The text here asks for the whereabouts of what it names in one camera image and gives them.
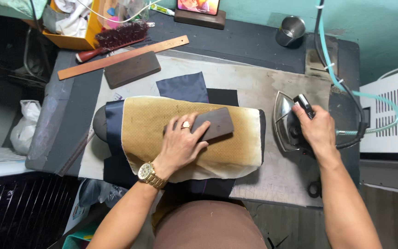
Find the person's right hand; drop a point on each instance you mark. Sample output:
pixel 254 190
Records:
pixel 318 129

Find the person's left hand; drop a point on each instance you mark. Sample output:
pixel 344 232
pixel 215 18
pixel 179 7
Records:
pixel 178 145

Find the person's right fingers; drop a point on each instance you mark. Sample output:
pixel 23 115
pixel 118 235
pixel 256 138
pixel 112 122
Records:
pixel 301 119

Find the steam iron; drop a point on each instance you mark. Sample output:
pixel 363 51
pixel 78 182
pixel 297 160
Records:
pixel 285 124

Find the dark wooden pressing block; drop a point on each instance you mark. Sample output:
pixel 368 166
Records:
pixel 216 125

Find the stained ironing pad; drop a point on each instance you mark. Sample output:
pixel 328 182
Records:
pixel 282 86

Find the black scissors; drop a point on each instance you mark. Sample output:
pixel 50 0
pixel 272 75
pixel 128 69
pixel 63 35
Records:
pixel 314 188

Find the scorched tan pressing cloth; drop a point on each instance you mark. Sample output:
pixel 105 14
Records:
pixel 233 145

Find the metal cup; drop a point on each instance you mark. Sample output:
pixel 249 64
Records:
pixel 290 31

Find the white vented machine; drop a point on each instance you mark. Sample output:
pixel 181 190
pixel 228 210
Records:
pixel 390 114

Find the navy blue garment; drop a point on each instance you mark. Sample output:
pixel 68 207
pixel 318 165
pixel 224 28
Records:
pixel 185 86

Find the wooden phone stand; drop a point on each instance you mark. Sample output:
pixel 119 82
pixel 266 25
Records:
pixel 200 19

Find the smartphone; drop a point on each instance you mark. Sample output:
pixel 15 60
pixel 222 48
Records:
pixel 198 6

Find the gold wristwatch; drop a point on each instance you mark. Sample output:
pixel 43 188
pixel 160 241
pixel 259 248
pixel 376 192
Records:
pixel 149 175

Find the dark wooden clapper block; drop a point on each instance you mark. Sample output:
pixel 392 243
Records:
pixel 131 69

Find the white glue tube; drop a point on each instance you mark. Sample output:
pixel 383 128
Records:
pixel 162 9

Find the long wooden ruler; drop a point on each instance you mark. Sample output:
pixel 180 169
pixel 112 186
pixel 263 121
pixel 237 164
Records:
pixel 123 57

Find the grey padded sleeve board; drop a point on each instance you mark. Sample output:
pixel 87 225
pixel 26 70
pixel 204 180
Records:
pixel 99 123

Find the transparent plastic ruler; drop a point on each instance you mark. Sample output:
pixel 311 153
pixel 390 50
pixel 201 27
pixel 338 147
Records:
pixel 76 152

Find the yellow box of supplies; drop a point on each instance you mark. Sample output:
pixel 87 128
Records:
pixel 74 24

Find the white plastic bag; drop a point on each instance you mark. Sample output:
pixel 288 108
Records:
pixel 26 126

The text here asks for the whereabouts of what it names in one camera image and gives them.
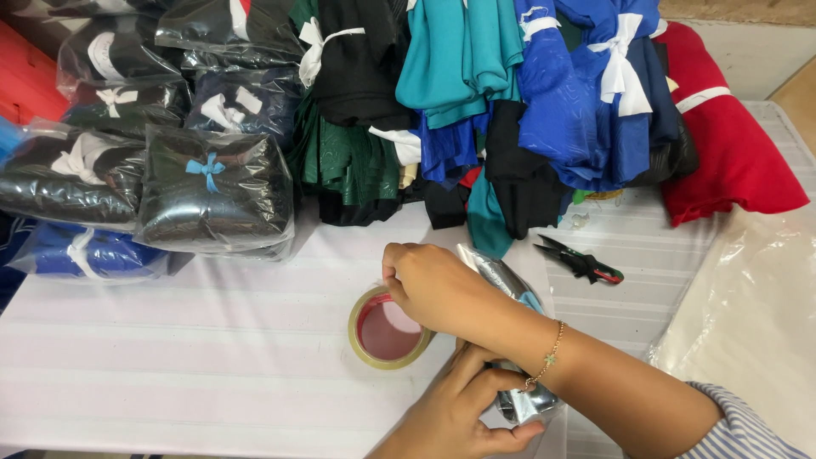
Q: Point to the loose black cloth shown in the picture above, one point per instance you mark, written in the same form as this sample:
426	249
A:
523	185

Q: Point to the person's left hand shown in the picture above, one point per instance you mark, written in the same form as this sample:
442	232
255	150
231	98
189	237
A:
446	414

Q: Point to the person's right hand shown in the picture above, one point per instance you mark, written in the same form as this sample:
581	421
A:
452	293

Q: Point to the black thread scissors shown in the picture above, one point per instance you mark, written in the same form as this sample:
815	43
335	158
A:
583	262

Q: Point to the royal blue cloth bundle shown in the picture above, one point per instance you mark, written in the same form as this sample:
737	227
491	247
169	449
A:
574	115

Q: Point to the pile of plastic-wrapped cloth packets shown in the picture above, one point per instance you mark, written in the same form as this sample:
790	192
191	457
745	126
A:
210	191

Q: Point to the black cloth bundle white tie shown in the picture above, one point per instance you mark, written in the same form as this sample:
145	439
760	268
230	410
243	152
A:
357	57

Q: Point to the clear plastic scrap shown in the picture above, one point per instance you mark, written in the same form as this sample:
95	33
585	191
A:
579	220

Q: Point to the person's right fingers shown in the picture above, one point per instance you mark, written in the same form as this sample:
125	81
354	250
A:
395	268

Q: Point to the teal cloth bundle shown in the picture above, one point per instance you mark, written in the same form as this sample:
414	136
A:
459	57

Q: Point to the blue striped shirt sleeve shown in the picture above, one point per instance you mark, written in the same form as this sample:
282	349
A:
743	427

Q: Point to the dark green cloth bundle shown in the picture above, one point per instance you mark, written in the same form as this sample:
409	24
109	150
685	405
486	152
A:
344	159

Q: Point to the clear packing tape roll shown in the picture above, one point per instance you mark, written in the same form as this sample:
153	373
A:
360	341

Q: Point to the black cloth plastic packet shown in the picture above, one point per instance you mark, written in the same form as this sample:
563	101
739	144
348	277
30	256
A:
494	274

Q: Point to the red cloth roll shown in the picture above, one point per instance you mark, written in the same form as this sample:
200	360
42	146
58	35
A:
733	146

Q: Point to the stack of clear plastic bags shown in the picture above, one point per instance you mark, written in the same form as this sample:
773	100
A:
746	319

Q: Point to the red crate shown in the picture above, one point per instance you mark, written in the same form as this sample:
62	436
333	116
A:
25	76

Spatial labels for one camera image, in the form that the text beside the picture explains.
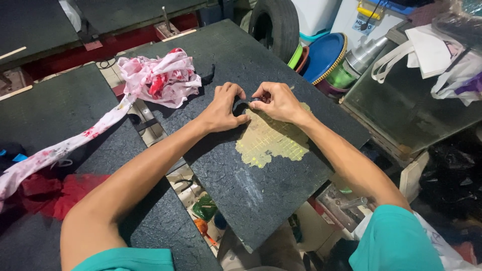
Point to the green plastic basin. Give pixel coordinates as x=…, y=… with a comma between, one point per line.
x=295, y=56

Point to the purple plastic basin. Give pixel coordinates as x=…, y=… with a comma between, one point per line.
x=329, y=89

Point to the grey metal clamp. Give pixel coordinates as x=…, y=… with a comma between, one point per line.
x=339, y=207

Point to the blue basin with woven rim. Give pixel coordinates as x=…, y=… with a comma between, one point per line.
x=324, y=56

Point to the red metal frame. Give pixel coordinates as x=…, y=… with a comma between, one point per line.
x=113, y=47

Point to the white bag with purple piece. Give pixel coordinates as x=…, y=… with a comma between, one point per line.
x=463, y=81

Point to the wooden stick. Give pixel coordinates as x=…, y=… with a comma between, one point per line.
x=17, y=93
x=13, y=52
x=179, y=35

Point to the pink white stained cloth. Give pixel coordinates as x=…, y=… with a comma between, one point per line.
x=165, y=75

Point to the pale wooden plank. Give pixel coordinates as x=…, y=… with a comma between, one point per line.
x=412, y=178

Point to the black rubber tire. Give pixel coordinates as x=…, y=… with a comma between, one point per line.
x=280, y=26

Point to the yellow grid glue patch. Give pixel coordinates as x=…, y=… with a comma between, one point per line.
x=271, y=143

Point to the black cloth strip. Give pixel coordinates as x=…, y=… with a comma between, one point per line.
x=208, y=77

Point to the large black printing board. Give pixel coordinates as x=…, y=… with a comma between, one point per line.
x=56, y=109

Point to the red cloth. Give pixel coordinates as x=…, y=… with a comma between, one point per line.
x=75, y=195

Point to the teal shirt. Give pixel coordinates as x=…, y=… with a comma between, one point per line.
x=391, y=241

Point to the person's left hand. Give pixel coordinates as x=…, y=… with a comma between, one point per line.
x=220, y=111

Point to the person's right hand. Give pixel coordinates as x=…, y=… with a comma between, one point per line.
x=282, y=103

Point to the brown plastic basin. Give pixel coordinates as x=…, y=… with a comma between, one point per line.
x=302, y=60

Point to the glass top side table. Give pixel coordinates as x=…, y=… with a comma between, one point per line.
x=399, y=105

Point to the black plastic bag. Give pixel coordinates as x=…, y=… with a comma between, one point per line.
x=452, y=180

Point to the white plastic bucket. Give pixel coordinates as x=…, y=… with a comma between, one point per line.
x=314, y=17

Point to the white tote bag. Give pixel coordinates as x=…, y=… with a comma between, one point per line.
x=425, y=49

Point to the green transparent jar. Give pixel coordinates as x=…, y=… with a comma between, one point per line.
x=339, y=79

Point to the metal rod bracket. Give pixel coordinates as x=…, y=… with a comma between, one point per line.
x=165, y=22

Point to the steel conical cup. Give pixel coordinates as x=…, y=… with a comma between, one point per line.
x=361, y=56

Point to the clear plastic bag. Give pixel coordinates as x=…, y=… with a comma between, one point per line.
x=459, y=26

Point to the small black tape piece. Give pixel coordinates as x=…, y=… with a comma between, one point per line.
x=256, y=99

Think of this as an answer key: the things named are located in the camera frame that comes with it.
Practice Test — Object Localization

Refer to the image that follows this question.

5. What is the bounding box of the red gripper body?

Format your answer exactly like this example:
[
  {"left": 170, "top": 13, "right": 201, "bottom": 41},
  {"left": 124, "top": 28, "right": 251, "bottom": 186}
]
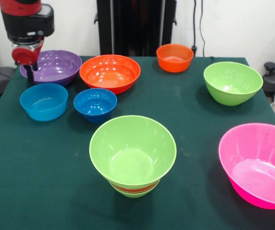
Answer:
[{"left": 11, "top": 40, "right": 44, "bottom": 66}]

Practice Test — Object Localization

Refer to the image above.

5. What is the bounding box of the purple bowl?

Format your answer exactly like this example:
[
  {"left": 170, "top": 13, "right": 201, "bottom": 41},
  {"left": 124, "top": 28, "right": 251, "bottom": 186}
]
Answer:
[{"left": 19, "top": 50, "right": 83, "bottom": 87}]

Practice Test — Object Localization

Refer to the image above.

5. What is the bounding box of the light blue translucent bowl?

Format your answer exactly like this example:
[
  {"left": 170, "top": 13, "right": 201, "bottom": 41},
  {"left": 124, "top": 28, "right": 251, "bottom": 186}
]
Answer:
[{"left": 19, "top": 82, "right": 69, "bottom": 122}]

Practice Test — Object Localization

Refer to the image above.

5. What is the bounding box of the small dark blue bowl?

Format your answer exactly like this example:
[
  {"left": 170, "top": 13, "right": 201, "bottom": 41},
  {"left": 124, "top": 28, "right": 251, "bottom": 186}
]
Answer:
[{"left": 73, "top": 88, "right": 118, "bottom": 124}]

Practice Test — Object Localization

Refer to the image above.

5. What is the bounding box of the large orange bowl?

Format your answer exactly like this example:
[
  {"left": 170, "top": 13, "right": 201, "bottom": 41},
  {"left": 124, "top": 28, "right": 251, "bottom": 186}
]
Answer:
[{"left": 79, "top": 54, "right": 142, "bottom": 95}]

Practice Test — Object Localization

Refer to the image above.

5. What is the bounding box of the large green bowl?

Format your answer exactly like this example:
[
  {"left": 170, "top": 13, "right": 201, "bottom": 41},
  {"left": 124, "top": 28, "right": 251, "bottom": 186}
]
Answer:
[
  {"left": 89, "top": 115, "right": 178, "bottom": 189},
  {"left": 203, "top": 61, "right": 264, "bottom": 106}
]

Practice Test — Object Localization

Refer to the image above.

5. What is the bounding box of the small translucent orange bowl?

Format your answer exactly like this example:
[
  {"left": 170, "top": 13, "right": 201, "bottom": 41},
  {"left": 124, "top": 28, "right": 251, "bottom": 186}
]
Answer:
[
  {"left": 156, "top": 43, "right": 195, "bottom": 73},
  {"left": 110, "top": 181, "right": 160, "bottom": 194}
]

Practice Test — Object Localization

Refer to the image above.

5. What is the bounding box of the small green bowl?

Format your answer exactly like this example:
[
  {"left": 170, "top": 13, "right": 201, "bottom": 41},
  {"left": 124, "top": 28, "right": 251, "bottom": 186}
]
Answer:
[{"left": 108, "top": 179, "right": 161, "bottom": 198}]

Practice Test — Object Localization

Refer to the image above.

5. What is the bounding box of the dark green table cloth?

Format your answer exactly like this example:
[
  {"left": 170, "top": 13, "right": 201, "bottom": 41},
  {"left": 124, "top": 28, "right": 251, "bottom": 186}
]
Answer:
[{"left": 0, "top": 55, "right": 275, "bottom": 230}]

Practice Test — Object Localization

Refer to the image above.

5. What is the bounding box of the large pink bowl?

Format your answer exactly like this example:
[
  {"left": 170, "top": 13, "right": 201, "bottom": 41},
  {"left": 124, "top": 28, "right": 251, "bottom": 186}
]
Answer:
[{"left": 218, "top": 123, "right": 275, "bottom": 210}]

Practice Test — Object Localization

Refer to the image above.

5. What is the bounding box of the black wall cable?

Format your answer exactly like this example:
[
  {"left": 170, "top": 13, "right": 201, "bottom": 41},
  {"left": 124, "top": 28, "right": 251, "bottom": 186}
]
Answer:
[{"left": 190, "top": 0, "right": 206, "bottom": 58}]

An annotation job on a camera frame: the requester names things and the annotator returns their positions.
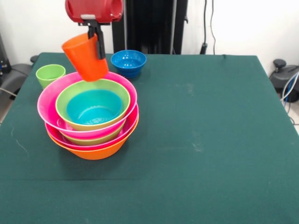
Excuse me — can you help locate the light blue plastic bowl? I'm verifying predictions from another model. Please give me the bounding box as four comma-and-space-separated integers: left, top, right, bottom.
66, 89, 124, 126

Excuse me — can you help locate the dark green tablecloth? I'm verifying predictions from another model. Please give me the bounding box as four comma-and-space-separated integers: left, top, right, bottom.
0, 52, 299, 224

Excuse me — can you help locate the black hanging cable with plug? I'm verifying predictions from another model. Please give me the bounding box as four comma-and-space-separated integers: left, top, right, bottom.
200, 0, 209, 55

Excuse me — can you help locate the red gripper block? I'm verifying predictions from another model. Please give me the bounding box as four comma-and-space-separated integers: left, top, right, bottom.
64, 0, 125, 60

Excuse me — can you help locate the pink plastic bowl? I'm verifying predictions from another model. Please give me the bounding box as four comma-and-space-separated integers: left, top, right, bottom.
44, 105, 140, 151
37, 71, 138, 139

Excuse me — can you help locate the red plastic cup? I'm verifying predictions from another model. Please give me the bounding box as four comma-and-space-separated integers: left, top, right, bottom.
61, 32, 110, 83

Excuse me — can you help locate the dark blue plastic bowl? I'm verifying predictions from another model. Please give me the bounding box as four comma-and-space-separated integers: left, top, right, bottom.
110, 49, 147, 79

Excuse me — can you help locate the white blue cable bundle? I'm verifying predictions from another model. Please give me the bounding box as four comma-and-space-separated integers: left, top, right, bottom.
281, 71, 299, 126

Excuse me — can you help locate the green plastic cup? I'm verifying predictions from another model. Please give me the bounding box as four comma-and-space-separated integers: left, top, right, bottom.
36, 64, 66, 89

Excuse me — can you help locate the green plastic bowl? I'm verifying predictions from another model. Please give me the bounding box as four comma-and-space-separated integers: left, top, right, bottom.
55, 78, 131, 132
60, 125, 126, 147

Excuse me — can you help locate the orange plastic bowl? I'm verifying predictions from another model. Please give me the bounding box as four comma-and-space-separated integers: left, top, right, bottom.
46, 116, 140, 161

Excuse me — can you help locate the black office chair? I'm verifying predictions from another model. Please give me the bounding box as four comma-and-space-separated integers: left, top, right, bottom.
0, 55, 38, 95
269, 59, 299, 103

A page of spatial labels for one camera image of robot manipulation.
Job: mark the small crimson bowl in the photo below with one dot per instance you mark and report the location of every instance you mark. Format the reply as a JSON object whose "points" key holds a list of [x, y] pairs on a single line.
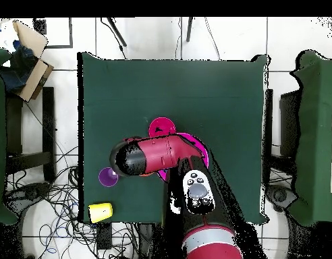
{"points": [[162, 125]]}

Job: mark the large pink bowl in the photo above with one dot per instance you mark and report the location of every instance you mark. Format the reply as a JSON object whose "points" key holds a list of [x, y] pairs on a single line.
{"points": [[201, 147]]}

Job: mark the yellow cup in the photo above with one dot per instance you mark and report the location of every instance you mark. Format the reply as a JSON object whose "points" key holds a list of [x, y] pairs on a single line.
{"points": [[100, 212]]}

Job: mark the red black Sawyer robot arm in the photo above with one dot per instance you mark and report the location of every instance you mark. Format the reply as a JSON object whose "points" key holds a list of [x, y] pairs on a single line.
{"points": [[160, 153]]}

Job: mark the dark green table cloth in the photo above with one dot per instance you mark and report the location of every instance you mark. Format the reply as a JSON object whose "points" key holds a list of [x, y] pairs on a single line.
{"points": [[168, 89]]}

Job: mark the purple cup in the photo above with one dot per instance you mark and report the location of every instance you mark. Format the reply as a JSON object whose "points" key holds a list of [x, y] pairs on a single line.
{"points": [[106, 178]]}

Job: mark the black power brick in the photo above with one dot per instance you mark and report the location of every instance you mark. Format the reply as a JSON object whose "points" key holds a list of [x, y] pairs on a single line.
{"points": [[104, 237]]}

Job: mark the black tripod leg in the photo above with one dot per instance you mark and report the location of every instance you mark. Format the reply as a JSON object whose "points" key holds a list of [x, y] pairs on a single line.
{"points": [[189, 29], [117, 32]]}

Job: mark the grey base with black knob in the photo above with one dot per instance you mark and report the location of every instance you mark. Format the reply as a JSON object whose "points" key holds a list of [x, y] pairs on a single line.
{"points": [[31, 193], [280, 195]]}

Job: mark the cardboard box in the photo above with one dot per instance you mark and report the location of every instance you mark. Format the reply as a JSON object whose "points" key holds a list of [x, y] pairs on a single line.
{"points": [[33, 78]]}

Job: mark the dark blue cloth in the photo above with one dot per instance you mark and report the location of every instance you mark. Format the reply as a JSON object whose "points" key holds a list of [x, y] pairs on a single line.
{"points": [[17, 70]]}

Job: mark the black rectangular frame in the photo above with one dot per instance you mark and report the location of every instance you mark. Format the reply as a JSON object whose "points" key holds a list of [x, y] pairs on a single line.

* [Exercise aim]: Set down the records above exactly as written, beginning with the first line and ending with the line that contains "Find the person's left", and do not include pictures.

* [Completed task]:
The text here asks for the whereabouts of what it names in one camera image and gives them.
Find the person's right hand; drop a point on each instance you mark. Sample output:
pixel 254 190
Records:
pixel 318 129

Find the person's left hand; drop a point on each instance you mark. Sample output:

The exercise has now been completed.